Gut Health and Mood: There Is a Connection

Gut-brain connection or gut brain axis. Concept art showing a connection from the gut to the brain. 3d illustration.

Did you ever write an e-mail about someone then accidentally send it to that someone?…Did you get a sinking feeling in your stomach?

That sensation and other gut-related (stomach) feelings are the source of so many sayings, such as:

  • Trust your gut

  • Gut wrenching

  • Butterflies in your stomach

  • Your gut feeling

The mind-gut connection is much more than just a collection of  little phrases though. Did you know that the microscopic microbes that reside in your gut can actually influence your feelings and behaviors?. Is that amazing or what?

Your gut is home to trillions of bacteria and other microbes. They say up to 3 POUNDS of them!  These microbes directly communicate with your brain along the gut-brain axis, also known as the vagus nerve. We had initially thought the brain was doing most of the talking in this incredible relationship, but new gut microbiome research indicates that your microbes are quite the talkers!

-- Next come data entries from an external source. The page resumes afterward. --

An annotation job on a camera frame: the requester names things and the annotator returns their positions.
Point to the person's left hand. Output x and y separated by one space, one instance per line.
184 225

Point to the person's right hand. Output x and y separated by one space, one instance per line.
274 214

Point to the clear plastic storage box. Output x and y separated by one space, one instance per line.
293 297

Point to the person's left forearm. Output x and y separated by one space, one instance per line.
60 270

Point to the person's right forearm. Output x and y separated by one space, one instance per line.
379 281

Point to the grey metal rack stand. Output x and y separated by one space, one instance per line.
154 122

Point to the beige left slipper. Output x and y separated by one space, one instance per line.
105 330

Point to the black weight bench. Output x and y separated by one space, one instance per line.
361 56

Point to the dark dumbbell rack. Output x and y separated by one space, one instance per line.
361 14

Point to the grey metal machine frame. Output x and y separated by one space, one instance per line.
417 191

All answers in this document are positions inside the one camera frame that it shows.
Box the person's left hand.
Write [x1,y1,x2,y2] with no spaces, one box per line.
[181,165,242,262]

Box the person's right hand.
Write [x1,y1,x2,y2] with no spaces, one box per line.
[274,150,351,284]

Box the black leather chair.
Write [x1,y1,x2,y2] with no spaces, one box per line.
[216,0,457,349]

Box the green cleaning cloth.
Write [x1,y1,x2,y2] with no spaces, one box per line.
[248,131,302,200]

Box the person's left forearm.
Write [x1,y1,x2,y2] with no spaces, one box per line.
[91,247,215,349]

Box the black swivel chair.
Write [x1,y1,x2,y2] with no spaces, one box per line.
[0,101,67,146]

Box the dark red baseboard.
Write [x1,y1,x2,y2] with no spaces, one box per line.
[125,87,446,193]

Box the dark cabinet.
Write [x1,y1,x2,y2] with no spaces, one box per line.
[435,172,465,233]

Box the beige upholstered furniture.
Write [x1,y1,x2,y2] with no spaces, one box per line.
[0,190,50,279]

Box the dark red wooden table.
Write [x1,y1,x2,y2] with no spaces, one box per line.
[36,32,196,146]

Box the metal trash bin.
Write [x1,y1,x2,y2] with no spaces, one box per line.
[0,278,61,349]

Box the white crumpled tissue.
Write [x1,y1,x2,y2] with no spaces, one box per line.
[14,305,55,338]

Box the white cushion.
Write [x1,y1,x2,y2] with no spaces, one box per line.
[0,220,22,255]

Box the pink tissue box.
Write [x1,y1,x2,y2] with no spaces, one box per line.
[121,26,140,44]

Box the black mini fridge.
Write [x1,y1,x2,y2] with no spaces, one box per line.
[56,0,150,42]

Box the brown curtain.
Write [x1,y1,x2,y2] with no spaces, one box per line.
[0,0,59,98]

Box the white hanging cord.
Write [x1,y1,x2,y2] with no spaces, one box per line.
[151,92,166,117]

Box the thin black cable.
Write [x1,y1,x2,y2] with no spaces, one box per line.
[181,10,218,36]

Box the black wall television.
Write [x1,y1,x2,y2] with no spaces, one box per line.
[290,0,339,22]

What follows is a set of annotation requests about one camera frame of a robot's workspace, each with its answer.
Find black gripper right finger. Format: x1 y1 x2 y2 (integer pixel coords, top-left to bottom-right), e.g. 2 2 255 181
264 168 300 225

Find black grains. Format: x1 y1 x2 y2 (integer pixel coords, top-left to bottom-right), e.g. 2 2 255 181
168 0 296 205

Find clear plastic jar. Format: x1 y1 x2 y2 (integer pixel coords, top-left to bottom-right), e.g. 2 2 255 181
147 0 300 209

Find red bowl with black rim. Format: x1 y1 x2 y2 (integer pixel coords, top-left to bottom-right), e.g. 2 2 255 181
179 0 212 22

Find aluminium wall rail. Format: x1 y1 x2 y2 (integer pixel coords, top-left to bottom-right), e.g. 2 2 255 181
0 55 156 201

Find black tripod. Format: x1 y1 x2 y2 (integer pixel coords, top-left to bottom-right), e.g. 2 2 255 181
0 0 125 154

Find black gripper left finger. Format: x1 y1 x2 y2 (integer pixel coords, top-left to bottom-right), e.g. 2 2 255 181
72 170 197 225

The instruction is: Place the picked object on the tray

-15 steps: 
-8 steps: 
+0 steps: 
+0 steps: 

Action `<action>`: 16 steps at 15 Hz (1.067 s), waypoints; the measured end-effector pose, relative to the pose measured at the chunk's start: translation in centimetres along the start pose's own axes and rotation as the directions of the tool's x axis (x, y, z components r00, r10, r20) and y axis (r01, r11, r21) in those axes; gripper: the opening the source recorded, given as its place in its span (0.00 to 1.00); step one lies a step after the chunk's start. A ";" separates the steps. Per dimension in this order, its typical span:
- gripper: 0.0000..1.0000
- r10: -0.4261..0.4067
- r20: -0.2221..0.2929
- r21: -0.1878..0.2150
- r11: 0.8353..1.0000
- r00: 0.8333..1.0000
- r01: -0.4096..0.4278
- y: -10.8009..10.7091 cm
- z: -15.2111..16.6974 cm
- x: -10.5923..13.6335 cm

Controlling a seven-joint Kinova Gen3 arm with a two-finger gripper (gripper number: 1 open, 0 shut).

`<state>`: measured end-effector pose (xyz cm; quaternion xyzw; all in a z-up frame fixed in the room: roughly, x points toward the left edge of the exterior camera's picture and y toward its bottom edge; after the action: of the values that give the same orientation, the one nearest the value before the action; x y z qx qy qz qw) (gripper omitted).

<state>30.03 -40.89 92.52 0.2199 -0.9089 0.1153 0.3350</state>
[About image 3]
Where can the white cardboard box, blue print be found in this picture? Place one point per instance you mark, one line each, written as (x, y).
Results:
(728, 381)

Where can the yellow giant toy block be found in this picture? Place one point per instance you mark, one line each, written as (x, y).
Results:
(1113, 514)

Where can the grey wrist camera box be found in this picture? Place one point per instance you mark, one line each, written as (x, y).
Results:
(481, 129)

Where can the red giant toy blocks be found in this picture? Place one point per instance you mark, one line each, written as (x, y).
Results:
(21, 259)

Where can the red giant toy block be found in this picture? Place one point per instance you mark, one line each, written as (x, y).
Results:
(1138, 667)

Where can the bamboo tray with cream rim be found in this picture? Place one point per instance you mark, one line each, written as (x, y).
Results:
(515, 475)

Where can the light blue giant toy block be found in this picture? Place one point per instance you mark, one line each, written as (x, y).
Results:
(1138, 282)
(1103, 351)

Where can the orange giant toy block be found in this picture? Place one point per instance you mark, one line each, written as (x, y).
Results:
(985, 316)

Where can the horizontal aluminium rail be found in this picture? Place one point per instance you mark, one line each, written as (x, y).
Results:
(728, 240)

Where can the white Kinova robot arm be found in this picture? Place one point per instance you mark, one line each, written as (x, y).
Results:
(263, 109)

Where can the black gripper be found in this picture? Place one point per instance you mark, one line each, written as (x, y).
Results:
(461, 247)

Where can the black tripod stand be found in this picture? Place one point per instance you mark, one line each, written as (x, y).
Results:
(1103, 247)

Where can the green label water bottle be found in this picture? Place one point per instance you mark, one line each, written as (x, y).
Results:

So, Yes, your gut microbes actually communicate with your brain!


Your gut microbiome communicates by creating and then by consuming the majority of your body’s neurotransmitters. You know serotonin which is your “happy” “feel good” neurotransmitter? Can you believe that over 90% of your body’s serotonin is made by your gut microbiome?

In fact, a change in the make up or the composition of your gut microbes has now been shown to quite significantly affect:

  • Your mood and attitude

  • Your pain tolerance and experience

  • Your cognitive performance and memory

  • Your behavior

  • Your mental health and aberrant behaviors

So, when it comes to improving  your brain health, a great way to start is by paying very close attention to the health of your gut. And  now fortunately, because you’re reading this, you already have a serious learning advantage.

What you eat is one of the most important factors that influences your health and well being The foods that you eat are broken down, changed and transformed by your gut microbiome to feed and nourish your whole body.

And you have read that right – it’s your gut microbiome that’s digesting and transforming a majority of your food.

If you aren’t eating the right foods for a healthy brain (and your second brain, your gut) then you’re going to feel it all over. You are what you eat. We’ve all experienced the times where we felt as though our brain was blocked off and we couldn’t access parts of it. Otherwise known as brain fog. – this can often be due to the gut-brain connection.

fresh vegetables and herbs

Depending on what microbes are inside your gut right now, they can take the food you eat and metabolize it into beneficial nutrients or harmful metabolites. Your microbes also neutralize compounds from food.

For example, neurotransmitter production in the brain is dependent on specific proteins, vitamins, and minerals. Your brain needs a balanced intake of complex carbohydrates, proteins, and vitamins to keep you at your peak. Your internal microbes are responsible for metabolizing and transforming your food to keep a steady supply of nutrients to the brain. If the microbes aren’t  being fed properly, their ability to create specific vitamins  decreases, and  this impacts neurotransmitter synthesis. or the ability of the brain to communicate.  This leaves your brain struggling and the dreaded “brain fog” settles in.

One fascinating aspect of all this is this fact. The uniqueness and dynamic nature of your gut microbiome is the real reason why one diet doesn’t fit all. It can also be why recommendations can be effective for one person, and completely useless for another.

The birth and rise of probiotics was the direct result of the new science behind the gut microbiome.

Probiotics are good bacteria that are found in the intestine and can be taken in oral form to supplement the microbiome. There are many to chose from and basically everyone can benefit from supplementing from them. They are especially beneficial after antibiotic use. Antibiotic use decimates and destroys the microbiome and can take up to 2 years to get back to optimal state without supplementing. Stress,poor diet, dehydration and other things can also contribute to a poor microbiome and a person can definitely benefit from supplementing.